GO Enrichment Analysis of DEGs
A total of 5,877 DEGs were functionally annotated based on the GO database. These annotated DEGs comprised 3,813 upregulated and 2,064 downregulated genes, which were divided into the three main GO categories as follows: 4,426 annotated DEGs in the biological process category; 4,626 DEGs in the molecular function category; and 4,014 DEGs in the cell component category (Figure 4). The GO functional enrichment analysis indicated that many cellular processes (e.g., cells and cellular parts) were significantly enriched among the DEGs. These processes can lead to changes in cell wall components that affect their ability to bind to heavy metals. Many biological processes related to plant signal transduction, such as the metabolic process of chitin (GO:0006030) and glutamate receptor signaling pathway (GO:0007215) and the related genes are upregulated, implying plant responses to heavy metal stress requires the activation of a signal transduction pathway and the related enzymes.
Figure 4
Differentially expressed genes (DEGs) between sample groups and gene ontology (GO) functional annotations of all genes. GO classification according to biological process, cellular component, and molecular function categories of all annotated 18,182 unigenes and 5,877 differentially expressed unigenes. Subcategories are indicated on the x axis. The right y axis represents the number of genes in each category, and the left y axis represents the percentage of genes in each GO category that belong to a specific subcategory.

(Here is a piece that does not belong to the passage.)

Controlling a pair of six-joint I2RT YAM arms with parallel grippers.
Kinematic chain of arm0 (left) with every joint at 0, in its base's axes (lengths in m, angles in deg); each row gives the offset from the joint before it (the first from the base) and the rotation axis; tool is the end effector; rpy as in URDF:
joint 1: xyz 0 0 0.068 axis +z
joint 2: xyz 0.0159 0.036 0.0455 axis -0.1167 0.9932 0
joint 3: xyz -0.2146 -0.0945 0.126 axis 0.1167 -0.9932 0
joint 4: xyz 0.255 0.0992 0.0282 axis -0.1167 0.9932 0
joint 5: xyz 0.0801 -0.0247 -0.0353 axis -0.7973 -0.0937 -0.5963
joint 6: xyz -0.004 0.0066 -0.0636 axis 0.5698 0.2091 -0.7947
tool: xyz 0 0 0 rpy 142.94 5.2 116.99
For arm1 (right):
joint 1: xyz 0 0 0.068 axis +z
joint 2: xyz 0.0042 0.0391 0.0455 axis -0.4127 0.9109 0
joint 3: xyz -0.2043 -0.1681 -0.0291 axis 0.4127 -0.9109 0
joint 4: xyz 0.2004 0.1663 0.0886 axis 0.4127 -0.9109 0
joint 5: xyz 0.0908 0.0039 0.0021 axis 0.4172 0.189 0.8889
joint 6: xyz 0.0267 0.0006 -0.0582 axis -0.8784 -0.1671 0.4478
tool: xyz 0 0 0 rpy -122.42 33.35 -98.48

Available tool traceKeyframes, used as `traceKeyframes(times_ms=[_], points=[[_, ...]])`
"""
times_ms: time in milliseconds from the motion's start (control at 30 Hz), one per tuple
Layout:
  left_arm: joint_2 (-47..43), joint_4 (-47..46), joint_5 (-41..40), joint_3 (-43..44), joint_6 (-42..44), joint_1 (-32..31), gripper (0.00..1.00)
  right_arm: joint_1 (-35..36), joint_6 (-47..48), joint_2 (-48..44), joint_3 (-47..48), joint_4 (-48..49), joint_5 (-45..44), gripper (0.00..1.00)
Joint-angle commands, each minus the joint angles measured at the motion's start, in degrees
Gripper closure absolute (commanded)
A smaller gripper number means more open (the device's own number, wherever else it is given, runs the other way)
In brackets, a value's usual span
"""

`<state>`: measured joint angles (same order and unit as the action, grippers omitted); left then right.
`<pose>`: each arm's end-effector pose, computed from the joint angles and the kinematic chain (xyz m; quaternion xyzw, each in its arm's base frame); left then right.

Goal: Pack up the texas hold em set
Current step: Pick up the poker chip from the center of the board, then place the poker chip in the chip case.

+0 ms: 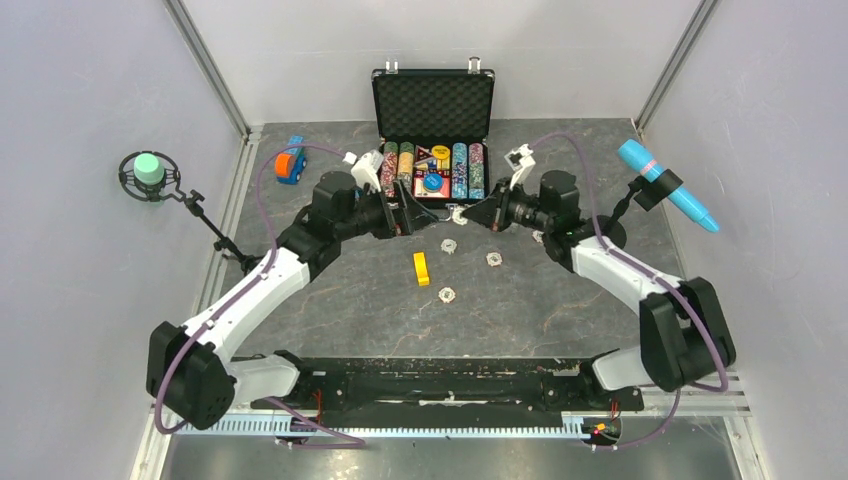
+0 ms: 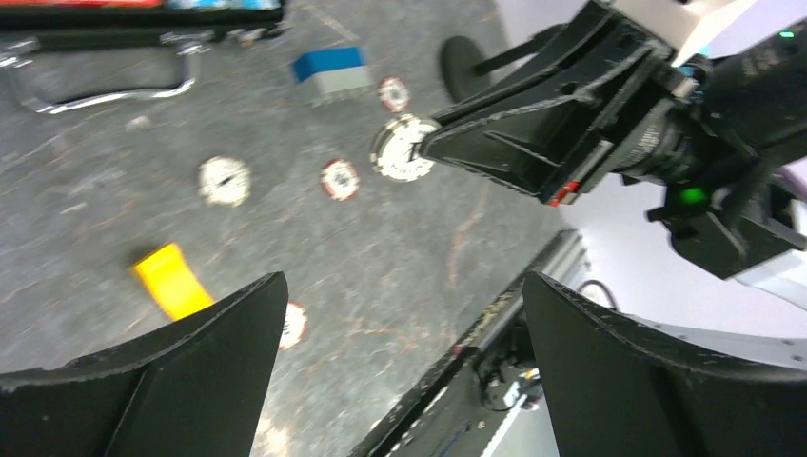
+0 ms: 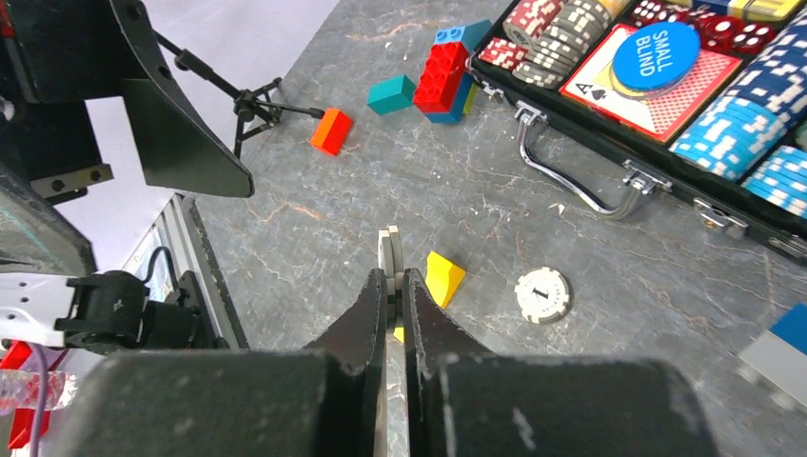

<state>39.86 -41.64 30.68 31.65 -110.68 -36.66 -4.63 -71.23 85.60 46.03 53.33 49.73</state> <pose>0.2569 -0.1701 0.3030 0.0414 0.8099 -0.4540 0.3692 0.3019 0.1404 0.2478 -0.1628 0.7523 0.4584 0.4442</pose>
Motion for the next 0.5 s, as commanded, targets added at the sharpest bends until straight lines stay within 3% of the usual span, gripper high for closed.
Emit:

COG Annotation Analysis of DEGs
The annotation of the DEGs in the P. sericea transcriptome based on the COG database is summarized in Figure 5. The DEGs were classified into 25 categories, with genes associated with the translation and ribosomal structure and biogenesis accounting for the highest proportion, followed by genes associated with carbohydrate transport and metabolism. These genes most likely include those associated with Cd2+ response and detoxification. In contrast, relatively few genes were related to extracellular and nuclear structures.
Figure 5
Differential expression gene COG annotation results. All putative proteins were aligned to the COG database and functionally classified into one or more of 25 molecular families. The capital letters on the x axis correspond to the COG categories listed to the right of the histogram, and the y axis indicates the numbers of differentially expressed genes assigned to the corresponding COG category.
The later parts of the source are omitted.